_INSTRUCTIONS FOR THE TASK_.
What is needed here is an exact repetition of the records below, beginning at the line that has "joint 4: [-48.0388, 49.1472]" and stopping after the line that has "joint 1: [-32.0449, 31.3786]".

_STORED DATA_.
━━━━━━
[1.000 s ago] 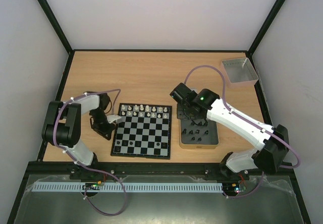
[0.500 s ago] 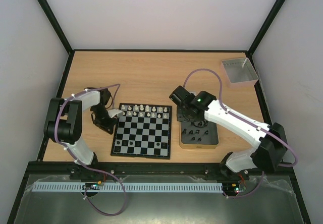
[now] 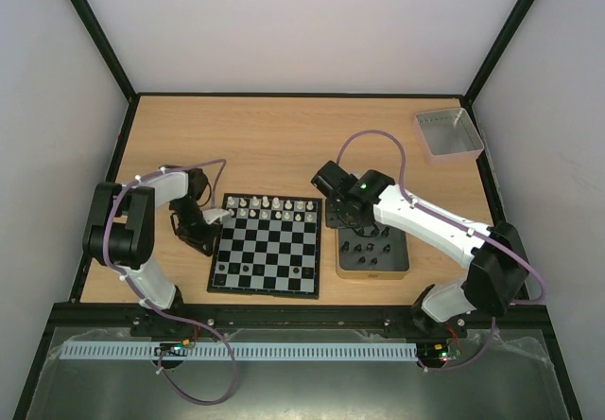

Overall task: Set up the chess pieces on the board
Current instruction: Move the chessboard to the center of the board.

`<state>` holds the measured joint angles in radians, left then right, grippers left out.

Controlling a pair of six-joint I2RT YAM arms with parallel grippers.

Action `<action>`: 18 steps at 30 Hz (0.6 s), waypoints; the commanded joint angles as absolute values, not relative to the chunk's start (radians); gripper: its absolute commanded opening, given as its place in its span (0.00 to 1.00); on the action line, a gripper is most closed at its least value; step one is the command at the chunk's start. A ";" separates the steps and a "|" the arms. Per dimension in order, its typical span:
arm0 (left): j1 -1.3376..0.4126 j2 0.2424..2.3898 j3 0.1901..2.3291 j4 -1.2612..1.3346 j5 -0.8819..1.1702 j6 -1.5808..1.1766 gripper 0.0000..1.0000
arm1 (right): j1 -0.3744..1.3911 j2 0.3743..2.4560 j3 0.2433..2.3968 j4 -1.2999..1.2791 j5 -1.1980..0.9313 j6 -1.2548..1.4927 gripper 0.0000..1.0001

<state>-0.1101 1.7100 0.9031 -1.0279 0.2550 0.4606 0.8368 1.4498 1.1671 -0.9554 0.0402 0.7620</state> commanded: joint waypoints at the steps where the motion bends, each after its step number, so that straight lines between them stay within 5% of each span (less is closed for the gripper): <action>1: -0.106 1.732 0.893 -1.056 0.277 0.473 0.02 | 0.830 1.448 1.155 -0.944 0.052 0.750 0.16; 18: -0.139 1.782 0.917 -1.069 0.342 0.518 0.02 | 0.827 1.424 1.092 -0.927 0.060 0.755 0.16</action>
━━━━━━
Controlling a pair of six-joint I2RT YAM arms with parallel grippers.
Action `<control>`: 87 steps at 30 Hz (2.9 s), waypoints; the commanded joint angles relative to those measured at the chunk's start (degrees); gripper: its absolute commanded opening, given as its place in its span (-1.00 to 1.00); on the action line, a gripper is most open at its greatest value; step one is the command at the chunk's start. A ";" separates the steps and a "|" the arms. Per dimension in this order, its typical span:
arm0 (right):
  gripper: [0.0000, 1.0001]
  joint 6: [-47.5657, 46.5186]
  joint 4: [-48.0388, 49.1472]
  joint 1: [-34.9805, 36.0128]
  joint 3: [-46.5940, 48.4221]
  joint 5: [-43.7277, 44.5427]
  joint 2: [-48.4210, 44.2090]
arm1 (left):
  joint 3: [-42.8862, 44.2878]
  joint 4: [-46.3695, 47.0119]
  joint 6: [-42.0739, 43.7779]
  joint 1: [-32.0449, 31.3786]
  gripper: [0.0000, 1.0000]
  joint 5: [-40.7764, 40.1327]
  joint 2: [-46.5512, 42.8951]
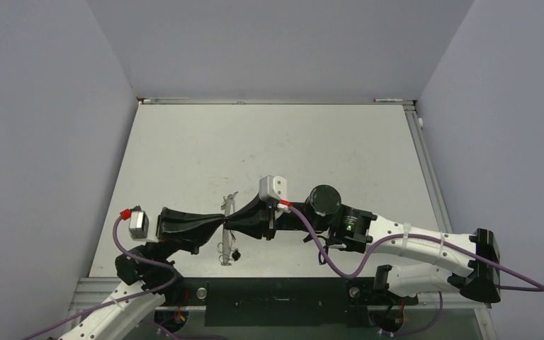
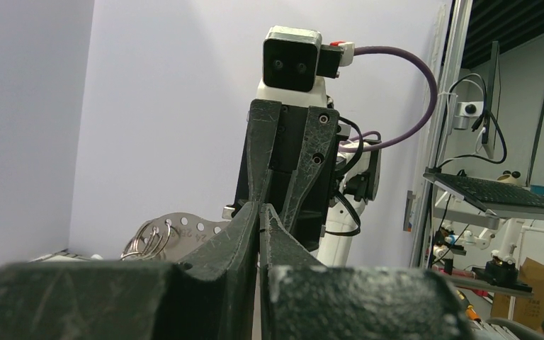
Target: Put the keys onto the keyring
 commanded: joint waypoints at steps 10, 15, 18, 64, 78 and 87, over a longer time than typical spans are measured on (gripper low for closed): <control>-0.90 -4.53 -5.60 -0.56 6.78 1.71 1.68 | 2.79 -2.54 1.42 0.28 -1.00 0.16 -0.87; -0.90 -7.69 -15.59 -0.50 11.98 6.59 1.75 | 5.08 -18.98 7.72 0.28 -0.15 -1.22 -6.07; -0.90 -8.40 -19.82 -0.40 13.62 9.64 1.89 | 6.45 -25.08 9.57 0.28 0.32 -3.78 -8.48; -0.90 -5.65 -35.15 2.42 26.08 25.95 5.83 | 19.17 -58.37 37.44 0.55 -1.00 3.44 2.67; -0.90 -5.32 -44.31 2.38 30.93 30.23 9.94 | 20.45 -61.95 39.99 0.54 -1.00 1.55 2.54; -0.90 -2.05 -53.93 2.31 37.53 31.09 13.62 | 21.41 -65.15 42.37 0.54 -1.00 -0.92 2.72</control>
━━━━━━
_ANSWER_.
  joint 4: [-48.0388, 49.1472]
  joint 1: [-34.9805, 36.0128]
  joint 3: [-46.5940, 48.4221]
  joint 5: [-43.7277, 44.5427]
  joint 2: [-48.4210, 44.2090]
arm1 (left):
  joint 3: [-42.8862, 44.2878]
  joint 4: [-46.3695, 47.0119]
  joint 6: [-42.0739, 43.7779]
  joint 1: [-32.0449, 31.3786]

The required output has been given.